Is Microsoft bored with making office software and operating systems? Seems that way. In May of 2007, it purchased online marketing firm aQuantive for $6 billion. Speaking at a media event in Paris yesterday, Microsoft CEO Steve Ballmer outlined a future for the company over the next decade to realize 25 percent of their revenues from online and in-game advertising.

Microsoft, the media company? That's right. As growth slows in Microsoft's core operating systems and desktop applications businesses—and as the threat grows from free software and applications offered over the Internet by the likes of Google -the software giant is scrambling for new sources of revenue and growth.

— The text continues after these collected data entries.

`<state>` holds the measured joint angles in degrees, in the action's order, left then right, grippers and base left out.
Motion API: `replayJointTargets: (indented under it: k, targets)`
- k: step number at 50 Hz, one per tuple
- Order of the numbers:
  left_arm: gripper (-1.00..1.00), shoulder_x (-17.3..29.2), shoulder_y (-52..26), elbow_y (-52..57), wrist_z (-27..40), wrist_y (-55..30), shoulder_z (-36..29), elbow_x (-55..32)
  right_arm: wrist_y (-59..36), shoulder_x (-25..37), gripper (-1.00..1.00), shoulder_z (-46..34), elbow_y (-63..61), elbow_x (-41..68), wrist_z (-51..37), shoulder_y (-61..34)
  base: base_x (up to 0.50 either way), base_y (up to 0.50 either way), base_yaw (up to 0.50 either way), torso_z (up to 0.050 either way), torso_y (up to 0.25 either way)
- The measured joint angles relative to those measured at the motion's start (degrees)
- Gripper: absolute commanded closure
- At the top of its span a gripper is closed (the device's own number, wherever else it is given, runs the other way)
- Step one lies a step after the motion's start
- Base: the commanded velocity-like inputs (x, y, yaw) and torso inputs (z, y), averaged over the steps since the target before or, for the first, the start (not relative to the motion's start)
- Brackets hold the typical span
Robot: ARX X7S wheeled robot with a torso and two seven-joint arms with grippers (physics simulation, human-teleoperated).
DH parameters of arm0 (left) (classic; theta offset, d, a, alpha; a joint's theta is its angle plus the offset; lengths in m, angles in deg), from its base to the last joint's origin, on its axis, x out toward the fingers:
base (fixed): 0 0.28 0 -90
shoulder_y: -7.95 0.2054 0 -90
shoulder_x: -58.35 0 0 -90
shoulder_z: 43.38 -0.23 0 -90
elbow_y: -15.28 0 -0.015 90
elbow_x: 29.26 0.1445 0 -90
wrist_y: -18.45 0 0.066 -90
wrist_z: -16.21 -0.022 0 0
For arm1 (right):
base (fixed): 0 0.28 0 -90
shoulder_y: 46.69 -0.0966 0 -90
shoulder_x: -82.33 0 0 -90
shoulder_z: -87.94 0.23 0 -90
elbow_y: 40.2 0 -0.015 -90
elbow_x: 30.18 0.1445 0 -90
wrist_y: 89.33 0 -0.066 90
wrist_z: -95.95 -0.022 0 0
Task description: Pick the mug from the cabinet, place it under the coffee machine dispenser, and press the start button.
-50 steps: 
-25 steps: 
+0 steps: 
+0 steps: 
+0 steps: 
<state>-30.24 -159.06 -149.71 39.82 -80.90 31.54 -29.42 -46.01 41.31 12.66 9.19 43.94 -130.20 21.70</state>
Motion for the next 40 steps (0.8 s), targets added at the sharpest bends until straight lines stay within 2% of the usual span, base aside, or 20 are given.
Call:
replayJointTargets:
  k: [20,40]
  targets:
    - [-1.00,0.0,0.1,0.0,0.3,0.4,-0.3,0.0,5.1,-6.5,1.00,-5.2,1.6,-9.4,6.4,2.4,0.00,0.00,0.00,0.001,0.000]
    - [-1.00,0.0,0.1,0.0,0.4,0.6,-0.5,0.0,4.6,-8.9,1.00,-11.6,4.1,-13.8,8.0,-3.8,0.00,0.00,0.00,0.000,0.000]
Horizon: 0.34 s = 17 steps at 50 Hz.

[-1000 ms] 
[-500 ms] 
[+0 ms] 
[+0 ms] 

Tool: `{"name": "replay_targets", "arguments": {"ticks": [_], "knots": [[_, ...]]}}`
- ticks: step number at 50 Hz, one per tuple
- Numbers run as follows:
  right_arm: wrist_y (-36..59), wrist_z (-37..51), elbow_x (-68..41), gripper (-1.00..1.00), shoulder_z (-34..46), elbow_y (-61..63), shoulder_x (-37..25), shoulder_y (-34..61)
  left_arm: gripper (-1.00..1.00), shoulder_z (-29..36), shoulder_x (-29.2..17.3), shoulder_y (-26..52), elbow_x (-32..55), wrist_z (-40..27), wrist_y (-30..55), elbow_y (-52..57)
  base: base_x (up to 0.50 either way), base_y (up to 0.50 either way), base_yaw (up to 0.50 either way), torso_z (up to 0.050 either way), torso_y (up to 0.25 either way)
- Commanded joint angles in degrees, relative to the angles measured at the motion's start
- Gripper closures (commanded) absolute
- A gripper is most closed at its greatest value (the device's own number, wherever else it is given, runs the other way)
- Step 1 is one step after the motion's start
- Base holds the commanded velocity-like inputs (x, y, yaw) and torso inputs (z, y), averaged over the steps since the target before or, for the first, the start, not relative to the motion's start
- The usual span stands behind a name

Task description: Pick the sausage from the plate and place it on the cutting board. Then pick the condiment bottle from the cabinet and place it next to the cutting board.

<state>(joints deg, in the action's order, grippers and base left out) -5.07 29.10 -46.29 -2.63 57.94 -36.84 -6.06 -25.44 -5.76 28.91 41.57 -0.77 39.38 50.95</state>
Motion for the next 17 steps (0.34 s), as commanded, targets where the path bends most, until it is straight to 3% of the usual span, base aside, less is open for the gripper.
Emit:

Microsoft aims to stitch together its software, ad serving, and media properties to become a formidable online power with many of the marketing pieces that advertisers look for as they embark on Internet ad campaigns. "All marketing will be digital sometime in the next 10 years," predicts Ballmer.

No offense, but that last sentence sounds like an old man talking about the wonders of "The Google." I wonder if Ballmer has any idea how bad his further comments about the wonders of digital advertising sound to most people:

"Our digital devices are with us 16 to 17 hours per day, and they are also a place for targeted messages and appropriate and relevant advertising," Ballmer says. Soon, he promises, Microsoft "will know about you, we will know where you are, and we will know what you are doing, and we will service you appropriately."

Microsoft, your 17 hour-a-day stalker.